I'm creating own script for backup user's directories.
CentOS 6.5; Python 2.6.
Directories looks like:
# tree -L 2 -d /var/www/vhosts/
/var/www/vhosts/
├── freeproxy
│ └── freeproxy.in.ua
├── hudeem
│ └── hudeem.kiev.ua
├── profy
│ └── profy.kiev.ua
├── rtfm
│ └── rtfm.co.ua
├── setevoy
│ ├── forum.setevoy.kiev.ua
│ ├── postfixadmin.setevoy.org.ua
│ ├── setevoy.org.ua
│ └── webmail.setevoy.org.ua
├── worlddesign
│ └── worlddesign.org.ua
└── zabbix
└── zabbix.setevoy.org.ua
As script big enought, I'll post only three 'most important' functions.
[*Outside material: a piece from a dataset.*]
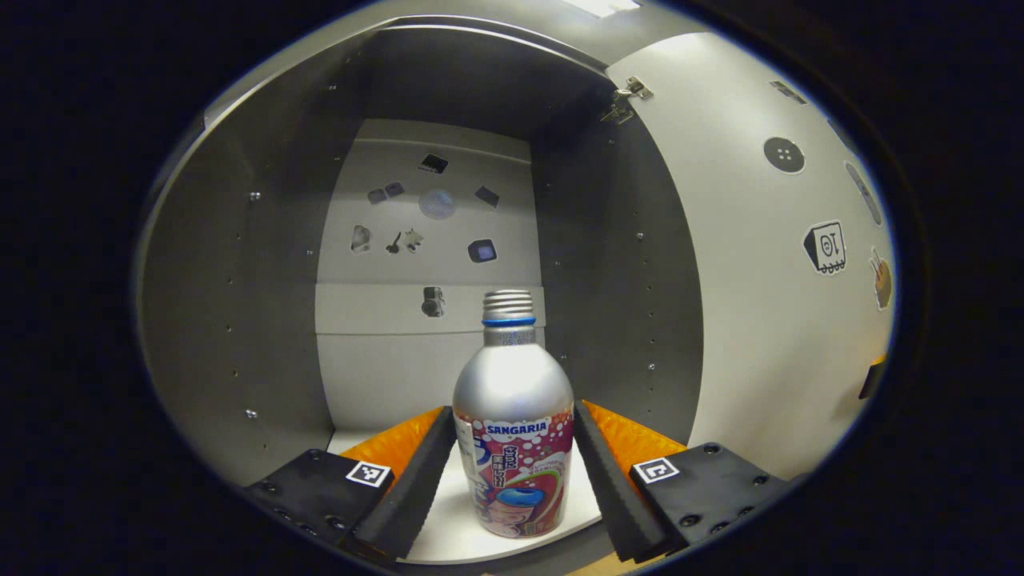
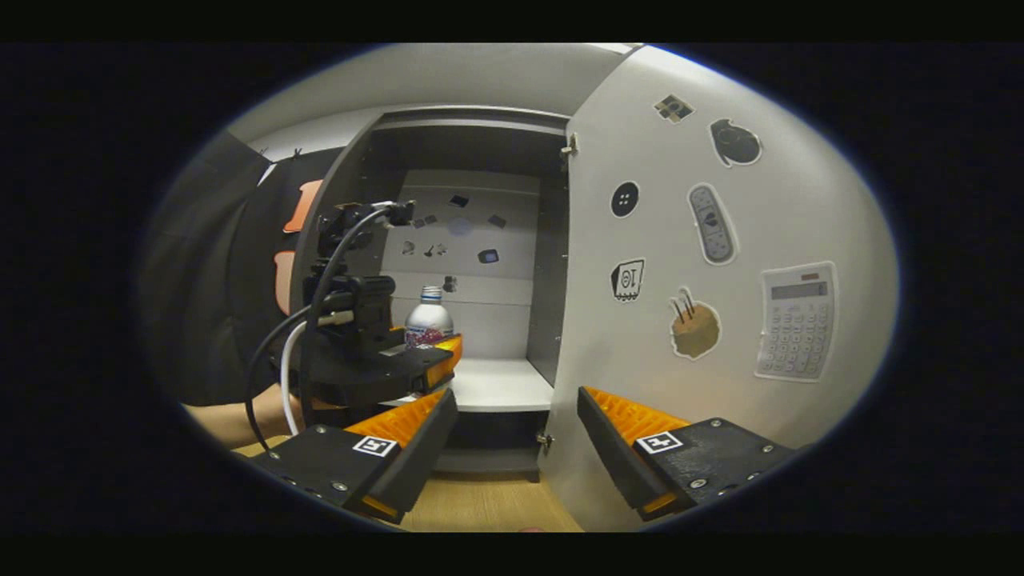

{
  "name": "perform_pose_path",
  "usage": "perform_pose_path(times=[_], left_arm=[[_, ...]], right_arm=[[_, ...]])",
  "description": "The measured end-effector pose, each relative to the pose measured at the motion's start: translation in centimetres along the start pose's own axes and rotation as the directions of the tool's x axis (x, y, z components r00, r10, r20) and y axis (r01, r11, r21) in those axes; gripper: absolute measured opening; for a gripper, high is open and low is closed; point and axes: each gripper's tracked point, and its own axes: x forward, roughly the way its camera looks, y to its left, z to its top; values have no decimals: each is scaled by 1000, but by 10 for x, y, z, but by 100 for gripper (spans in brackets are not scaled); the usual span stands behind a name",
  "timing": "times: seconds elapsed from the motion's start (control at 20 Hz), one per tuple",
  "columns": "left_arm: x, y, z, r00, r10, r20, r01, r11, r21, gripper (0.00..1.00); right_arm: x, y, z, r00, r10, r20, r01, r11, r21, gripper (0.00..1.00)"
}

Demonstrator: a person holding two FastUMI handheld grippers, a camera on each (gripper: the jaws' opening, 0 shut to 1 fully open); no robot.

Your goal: Open the cabinet door with the right hand, grasp the bottle in the cabinet with the left hand and place it on the coaster, then close the cabinet door with the right hand.

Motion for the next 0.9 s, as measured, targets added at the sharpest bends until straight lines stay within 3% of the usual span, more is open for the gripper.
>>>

So please note, that they using some additional functions.
First - function to create backup directories:
# global const for user's directory
VHOSTSPATH = '/var/www/vhosts/'
def back_dir_create(user, day):
backdir = '/home/setevoy/backups/temp_new_test/'
# weekly are kept 4 last, daily - 7 copies
# thus - better have separate directories
if day == 'Sun':
type = '/weekly/'
else:
type = '/daily/'
dirname = ('%s%s%s%s-files/' % (backdir, user, type, time.strftime('%Y-%m-%d')))
if not os.path.exists(dirname):
print('Creating directory: %s' % dirname)
os.makedirs(dirname)
return(dirname)
Second - 'incremental' backup, for files changed last twenty-four hours:
def inc_backup(dir_to_backup, backupname):
now = time.time()
cutoff = 86400
print('Creating archive %s...' % backupname)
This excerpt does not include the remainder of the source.